Brief:
Your output must be a faithful copy of the listing underneath.

Data extract:
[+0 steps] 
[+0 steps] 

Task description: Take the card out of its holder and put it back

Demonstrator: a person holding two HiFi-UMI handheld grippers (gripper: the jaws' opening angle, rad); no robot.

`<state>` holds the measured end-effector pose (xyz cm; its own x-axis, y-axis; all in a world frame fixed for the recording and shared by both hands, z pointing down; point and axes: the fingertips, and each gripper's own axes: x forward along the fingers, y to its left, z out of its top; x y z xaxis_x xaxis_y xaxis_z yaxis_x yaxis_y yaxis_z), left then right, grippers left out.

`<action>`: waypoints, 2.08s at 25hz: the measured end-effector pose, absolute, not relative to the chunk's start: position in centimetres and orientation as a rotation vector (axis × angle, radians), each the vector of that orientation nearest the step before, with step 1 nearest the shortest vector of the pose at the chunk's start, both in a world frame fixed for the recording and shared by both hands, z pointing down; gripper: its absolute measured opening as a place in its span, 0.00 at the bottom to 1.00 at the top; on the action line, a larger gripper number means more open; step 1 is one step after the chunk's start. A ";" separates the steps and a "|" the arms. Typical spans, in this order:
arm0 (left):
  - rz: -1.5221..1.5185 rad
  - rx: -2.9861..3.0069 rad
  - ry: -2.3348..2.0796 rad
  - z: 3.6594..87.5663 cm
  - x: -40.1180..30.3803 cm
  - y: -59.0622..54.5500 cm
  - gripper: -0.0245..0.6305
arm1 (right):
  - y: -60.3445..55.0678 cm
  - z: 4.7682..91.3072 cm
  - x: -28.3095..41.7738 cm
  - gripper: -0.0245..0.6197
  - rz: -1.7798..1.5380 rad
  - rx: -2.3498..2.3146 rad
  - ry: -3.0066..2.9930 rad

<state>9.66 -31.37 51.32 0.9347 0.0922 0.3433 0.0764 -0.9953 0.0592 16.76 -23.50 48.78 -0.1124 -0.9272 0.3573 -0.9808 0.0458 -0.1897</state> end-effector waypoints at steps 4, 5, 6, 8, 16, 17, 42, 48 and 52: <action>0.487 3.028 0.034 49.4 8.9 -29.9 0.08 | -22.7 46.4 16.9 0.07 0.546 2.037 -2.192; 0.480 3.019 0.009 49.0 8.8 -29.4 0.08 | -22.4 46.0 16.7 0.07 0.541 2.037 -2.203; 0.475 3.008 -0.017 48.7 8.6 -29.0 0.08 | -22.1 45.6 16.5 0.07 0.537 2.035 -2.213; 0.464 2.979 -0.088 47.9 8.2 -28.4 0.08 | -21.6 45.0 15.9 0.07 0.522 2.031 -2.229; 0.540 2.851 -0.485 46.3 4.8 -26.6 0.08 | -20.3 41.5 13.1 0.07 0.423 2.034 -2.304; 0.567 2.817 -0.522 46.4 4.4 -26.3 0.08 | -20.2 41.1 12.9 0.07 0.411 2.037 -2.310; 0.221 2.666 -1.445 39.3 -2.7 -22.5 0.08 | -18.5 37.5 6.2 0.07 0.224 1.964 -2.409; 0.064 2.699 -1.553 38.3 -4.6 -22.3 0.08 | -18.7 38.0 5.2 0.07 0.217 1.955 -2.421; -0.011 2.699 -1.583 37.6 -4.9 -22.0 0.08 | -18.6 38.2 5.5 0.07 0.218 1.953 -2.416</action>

Your response:
[+0 steps] 
[+0 steps] 

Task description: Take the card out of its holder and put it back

Demonstrator: a person holding two HiFi-UMI handheld grippers (gripper: the jaws' opening angle, rad); no robot.

`<state>` holds the measured end-effector pose (xyz cm; its own x-axis, y-axis; all in a world frame fixed for the recording and shared by both hands, z pointing down; point and axes: the fingertips, and each gripper's own axes: x forward along the fingers, y to its left, z out of its top; x y z xaxis_x xaxis_y xaxis_z yaxis_x yaxis_y yaxis_z), left then right, grippers left out.

`<action>`: waypoints, 2.08s at 25hz: the measured end-effector pose, absolute, not relative to the chunk's start: position in centimetres and orientation as a rotation vector (axis × angle, radians), each the vector of that orientation nearest the step before, with step 1 nearest the shortest vector of the pose at the chunk's start, both in a world frame fixed for the recording and shared by both hands, z pointing down; gripper: its absolute measured opening as a place in its span, 0.00 at the bottom to 1.00 at the top; on the action line, a larger gripper number means more open; step 1 is one step after the chunk's start. A ";" separates the steps and a "|" the arms. Typical spans, in this order:
arm0 (left):
  - rz: -1.5221..1.5185 rad
  - rx: -2.9861..3.0069 rad
  - ry: -2.3348..2.0796 rad
  - z: 3.6594..87.5663 cm
  - x: -40.1180..30.3803 cm
  - y: -59.0622..54.5500 cm
  - gripper: -0.0245..0.6305
arm1 (right):
  - y: -60.3445..55.0678 cm
  - z: 4.7682..91.3072 cm
  - x: -28.3095..41.7738 cm
  - gripper: -0.0245..0.6197
  - rz: -1.7798..1.5380 rad
  - rx: -2.3498..2.3146 rad
  - ry: -3.0066..2.9930 rad

<state>9.66 -31.37 51.32 0.9347 0.0922 0.3433 0.0764 -0.9953 0.0592 16.76 -23.50 48.78 -0.1124 -0.9272 0.3573 -0.9808 0.0458 -0.1897</state> end-effector waypoints at steps 4, 5, 6, 8, 16, 17, 42, 48 and 52: <action>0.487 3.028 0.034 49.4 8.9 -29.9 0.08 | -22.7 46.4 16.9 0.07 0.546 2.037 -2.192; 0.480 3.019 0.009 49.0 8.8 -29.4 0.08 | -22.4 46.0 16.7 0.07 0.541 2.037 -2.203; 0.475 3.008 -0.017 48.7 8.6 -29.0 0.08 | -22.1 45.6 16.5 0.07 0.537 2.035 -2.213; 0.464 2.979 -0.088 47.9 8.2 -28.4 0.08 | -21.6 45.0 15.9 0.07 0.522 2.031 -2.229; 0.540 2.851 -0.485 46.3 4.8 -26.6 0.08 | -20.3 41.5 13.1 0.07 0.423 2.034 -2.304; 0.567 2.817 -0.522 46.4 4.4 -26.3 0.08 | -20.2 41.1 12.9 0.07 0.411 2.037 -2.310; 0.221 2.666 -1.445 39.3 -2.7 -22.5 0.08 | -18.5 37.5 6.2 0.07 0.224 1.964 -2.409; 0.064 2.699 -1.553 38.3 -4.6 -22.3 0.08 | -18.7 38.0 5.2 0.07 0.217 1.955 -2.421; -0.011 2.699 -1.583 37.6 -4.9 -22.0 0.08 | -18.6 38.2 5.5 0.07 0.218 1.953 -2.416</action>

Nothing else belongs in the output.